DownTown Gourmet ABQ Albuquerque

May 11 2009

Of Grains and Men – Farming, Society, and Quinoa – Part 1

Published by under Health Nutrition

Take yourself back 11,000 years ago to a time before cities and government, before metallurgy, when people across the world were still hunters and gatherers using stone and bone implements to hunt and capture prey while foraging
for various plant foods. The world was just at the eve of a phenomenon known as the “Neolithic Revolution”, when people began domesticating plants and animals, rather than hunting and foraging wild ones.

A group of people settled into a village near a perennial spring providing abundant water – an oasis surrounded by a craggy desert. These people used their intimate knowledge of local plant life to begin farming grains in the fertile soils rather than just harvesting them. Occupants at this village, which would later come to be known as Jericho, were thus
some of the earliest farmers in the world, marking a watershed event in the human endeavor.

Using hybrid forms of local grasses to select for larger grains that were easier to harvest, occupants in the Fertile Crescent made the shift from the Paleolithic to the Neolithic as they began farming fields of wheat, barley, rye, and oats. With technological advancements such as irrigation, these cereal grains provided enormous surplus the likes of which were never before known during the enormous antiquity of mankind. Surplus food became the equivalent of currency, and people who were able to control redistribution began profiting. Wealth and prosperity allowed people to settle into population centers of 5000 or more, with government and religious centers, mansions, apartments, and bazaars.

It was because of this co-evolutionary relationship between humans and grasses that the first civilizations arose at places like Eridu and Uruk in Mesopotamia, giving rise to the first science, universities, religious institutions, and literature. It also heralded the first organized warfare, deadly plagues, terrorism, and other unfavorable outcomes of human greed. Truly a devil’s bargain.
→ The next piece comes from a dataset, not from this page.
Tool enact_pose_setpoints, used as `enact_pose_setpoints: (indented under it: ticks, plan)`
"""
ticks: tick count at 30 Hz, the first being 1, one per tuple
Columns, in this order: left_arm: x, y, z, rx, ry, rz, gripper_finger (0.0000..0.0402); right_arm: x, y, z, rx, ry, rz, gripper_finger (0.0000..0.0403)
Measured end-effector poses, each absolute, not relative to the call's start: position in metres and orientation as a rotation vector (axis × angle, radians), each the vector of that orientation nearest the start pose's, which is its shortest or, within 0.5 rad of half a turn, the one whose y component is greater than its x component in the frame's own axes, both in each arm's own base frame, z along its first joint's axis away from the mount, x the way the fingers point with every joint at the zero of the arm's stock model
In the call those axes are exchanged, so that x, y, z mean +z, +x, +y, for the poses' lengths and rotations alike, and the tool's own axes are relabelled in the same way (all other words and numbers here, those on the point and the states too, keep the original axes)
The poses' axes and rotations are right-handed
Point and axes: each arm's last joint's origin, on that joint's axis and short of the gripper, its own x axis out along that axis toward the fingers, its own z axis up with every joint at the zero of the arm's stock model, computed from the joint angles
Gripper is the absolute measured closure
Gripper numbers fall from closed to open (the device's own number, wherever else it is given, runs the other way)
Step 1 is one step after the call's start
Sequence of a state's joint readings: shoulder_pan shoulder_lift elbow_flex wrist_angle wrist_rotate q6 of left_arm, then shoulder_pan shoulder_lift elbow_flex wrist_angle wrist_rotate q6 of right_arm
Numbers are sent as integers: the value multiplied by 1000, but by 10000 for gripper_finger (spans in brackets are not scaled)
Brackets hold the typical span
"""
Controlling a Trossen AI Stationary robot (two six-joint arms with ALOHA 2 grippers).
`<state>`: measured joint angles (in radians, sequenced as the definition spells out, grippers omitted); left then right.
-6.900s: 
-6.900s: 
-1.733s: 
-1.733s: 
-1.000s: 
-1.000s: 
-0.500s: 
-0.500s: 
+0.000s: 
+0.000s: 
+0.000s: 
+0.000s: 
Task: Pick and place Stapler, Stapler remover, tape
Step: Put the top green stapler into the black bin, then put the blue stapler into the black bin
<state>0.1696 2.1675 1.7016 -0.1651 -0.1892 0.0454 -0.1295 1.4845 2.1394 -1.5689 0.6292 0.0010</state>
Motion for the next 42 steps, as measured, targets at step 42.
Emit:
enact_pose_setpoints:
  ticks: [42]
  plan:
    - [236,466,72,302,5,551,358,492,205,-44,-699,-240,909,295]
The Neolithic Revolution was not confined to the Fertile Crescent. During a relatively brief period, people across the world began farming local varieties of grain-yielding grasses. In some cases, people adopted farming from their neighbors. In other cases it was a completely independent process. Over a period of 4000 years (which is fleeting compared to the millions of years that we have been on this earth), cereals were domesticated in the Near East, Africa, and Europe, rice and millet were domesticated in Asia, and a host of local plants were domesticated in the Americas. When people think of American domesticates, maize (corn) immediately takes the spotlight. Maize was domesticated from – you guessed it – a grass. Specifically a tropical grass known as teosinte which is found in parts of Central and South America.